A column in the sample table to group the samples on.

...

Arguments passed on to vegan::anosim

x

Data matrix or data frame in which rows are samples and columns are response variable(s), or a dissimilarity object or a symmetric square matrix of dissimilarities.

grouping

Factor for grouping observations.

permutations

a list of control values for the permutations as returned by the function how, or the number of permutations required, or a permutation matrix where each row gives the permuted indices.

distance

Choice of distance metric that measures the dissimilarity between two observations. See vegdist for options. This will be used if x was not a dissimilarity structure or a symmetric square matrix.

strata

An integer vector or factor specifying the strata for permutation. If supplied, observations are permuted only within the specified strata.

parallel

Number of parallel processes or a predefined socket cluster. With parallel = 1 uses ordinary, non-parallel processing.

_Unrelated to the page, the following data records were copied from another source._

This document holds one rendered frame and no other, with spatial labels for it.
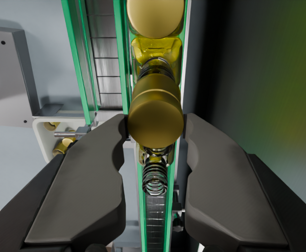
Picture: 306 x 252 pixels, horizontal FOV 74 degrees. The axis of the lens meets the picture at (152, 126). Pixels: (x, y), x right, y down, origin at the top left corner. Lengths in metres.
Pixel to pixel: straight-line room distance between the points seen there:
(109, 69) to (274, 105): 0.32
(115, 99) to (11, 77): 0.29
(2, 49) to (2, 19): 0.08
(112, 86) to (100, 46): 0.08
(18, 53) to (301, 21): 0.56
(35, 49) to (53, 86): 0.10
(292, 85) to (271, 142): 0.06
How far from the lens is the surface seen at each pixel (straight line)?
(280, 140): 0.23
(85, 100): 0.39
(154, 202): 0.69
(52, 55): 0.63
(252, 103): 0.28
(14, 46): 0.61
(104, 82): 0.46
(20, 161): 0.89
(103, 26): 0.43
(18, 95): 0.66
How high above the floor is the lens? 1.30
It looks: 58 degrees down
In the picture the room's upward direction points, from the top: 178 degrees counter-clockwise
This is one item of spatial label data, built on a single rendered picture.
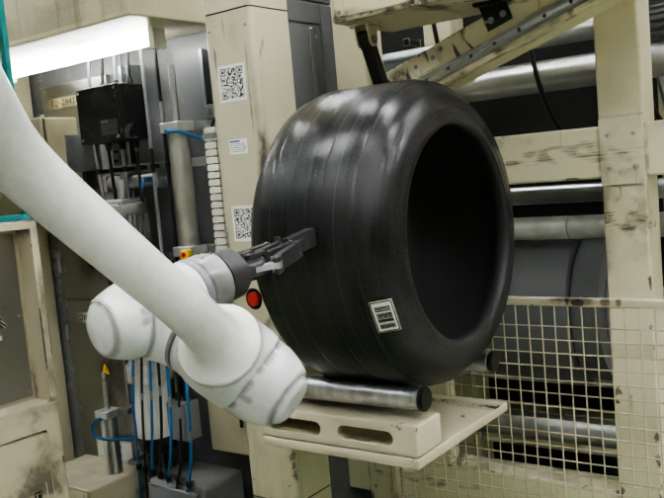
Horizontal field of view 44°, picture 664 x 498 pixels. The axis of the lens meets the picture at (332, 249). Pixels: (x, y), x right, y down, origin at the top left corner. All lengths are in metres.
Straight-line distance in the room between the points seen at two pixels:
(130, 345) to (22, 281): 0.79
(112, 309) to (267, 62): 0.83
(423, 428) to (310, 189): 0.46
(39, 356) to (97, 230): 0.98
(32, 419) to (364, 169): 0.86
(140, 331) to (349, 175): 0.48
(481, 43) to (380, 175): 0.60
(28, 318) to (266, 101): 0.66
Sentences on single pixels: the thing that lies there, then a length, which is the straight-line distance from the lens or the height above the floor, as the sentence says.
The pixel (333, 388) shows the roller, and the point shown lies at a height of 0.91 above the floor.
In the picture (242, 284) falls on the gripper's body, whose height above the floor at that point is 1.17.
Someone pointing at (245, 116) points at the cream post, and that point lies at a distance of 1.73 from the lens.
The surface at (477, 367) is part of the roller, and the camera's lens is 1.73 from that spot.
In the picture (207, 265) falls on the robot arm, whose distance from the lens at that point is 1.15.
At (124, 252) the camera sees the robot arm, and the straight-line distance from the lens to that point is 0.86.
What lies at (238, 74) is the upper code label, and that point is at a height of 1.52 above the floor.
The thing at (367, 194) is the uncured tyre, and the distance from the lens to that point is 1.34.
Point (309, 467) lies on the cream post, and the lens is 1.85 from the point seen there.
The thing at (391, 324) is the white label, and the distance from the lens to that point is 1.37.
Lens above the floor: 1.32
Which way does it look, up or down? 5 degrees down
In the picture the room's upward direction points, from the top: 5 degrees counter-clockwise
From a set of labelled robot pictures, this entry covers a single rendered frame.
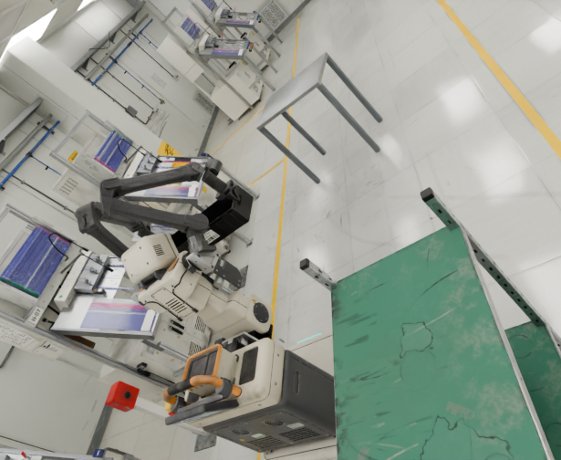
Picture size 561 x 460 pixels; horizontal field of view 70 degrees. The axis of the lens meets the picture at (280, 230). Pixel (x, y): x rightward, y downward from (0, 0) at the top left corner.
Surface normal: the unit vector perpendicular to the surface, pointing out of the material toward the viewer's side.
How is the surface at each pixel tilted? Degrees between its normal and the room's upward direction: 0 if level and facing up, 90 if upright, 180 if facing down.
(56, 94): 90
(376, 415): 0
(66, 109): 90
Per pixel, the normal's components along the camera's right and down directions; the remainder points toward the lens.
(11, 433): 0.72, -0.47
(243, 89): -0.06, 0.69
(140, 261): -0.52, 0.15
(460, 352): -0.70, -0.55
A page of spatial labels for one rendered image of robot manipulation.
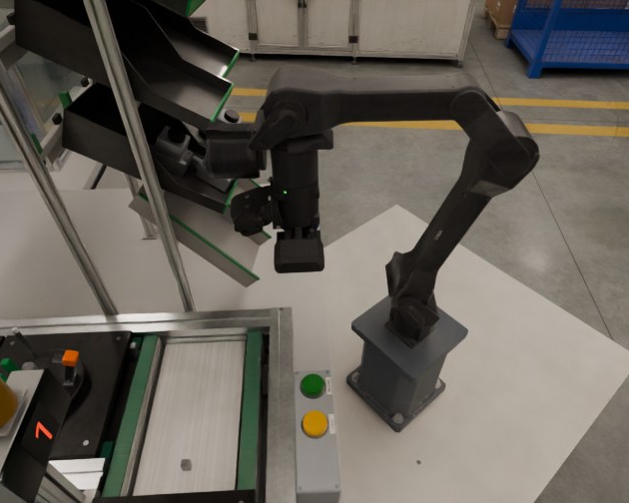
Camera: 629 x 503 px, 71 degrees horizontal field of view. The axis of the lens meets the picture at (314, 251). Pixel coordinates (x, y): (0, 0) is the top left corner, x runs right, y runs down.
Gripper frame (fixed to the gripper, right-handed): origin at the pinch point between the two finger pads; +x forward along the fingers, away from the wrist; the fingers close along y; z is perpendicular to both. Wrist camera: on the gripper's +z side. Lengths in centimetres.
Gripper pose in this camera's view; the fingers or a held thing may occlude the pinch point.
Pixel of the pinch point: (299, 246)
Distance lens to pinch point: 63.8
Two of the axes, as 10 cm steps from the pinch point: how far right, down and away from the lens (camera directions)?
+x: 0.1, 7.2, 7.0
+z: -10.0, 0.4, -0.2
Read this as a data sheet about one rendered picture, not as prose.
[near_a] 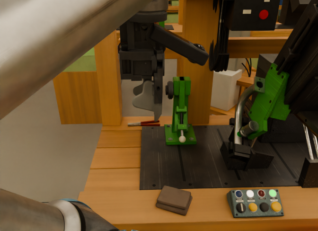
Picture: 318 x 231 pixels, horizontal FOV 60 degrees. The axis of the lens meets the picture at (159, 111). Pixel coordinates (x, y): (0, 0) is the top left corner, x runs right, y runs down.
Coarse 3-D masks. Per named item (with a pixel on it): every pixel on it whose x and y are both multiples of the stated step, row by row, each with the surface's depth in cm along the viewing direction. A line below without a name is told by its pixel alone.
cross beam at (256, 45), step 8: (232, 40) 126; (240, 40) 126; (248, 40) 126; (256, 40) 126; (264, 40) 127; (272, 40) 127; (280, 40) 127; (232, 48) 128; (240, 48) 128; (248, 48) 128; (256, 48) 128; (264, 48) 128; (272, 48) 128; (280, 48) 129; (168, 56) 129; (176, 56) 129; (232, 56) 130; (240, 56) 130; (248, 56) 130; (256, 56) 130
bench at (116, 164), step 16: (112, 128) 132; (128, 128) 132; (112, 144) 120; (128, 144) 120; (96, 160) 110; (112, 160) 110; (128, 160) 110; (96, 176) 102; (112, 176) 102; (128, 176) 102
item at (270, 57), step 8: (264, 56) 113; (272, 56) 113; (264, 64) 112; (256, 72) 120; (264, 72) 112; (272, 120) 112; (280, 120) 112; (288, 120) 112; (296, 120) 112; (272, 128) 114; (280, 128) 114; (288, 128) 114; (296, 128) 114; (264, 136) 116; (272, 136) 116; (280, 136) 116; (288, 136) 116; (296, 136) 116; (304, 136) 117
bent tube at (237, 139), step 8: (256, 80) 96; (264, 80) 97; (248, 88) 101; (256, 88) 95; (264, 88) 96; (240, 96) 106; (248, 96) 103; (240, 104) 106; (240, 112) 106; (240, 120) 105
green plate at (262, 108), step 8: (272, 64) 95; (272, 72) 94; (272, 80) 92; (280, 80) 88; (272, 88) 91; (280, 88) 87; (256, 96) 101; (264, 96) 95; (272, 96) 90; (280, 96) 90; (256, 104) 99; (264, 104) 94; (272, 104) 90; (280, 104) 91; (256, 112) 98; (264, 112) 93; (272, 112) 92; (280, 112) 93; (288, 112) 93; (256, 120) 97
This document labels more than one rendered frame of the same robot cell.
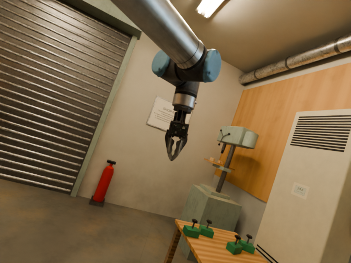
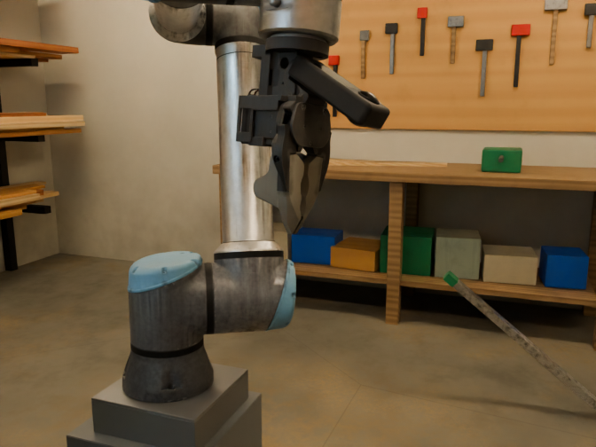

The parallel processing is done with parallel package.

Value

an object of class "anosim"

Examples


perform_anosim(urt, method, dist = "jaccard")
#> Warning: Empty samples found, ignoring them in analysis
#> Warning: Removed 3 empty samples.
#> 
#> Call:
#> vegan::anosim(x = M, grouping = ta$samples %>% pull(!!group),      distance = "jaccard") 
#> Dissimilarity: jaccard 
#> 
#> ANOSIM statistic R: -0.05501 
#>       Significance: 0.827 
#> 
#> Permutation: free
#> Number of permutations: 999
#> 
# no statistical difference based on the method column
# (high significance value and R close to 0).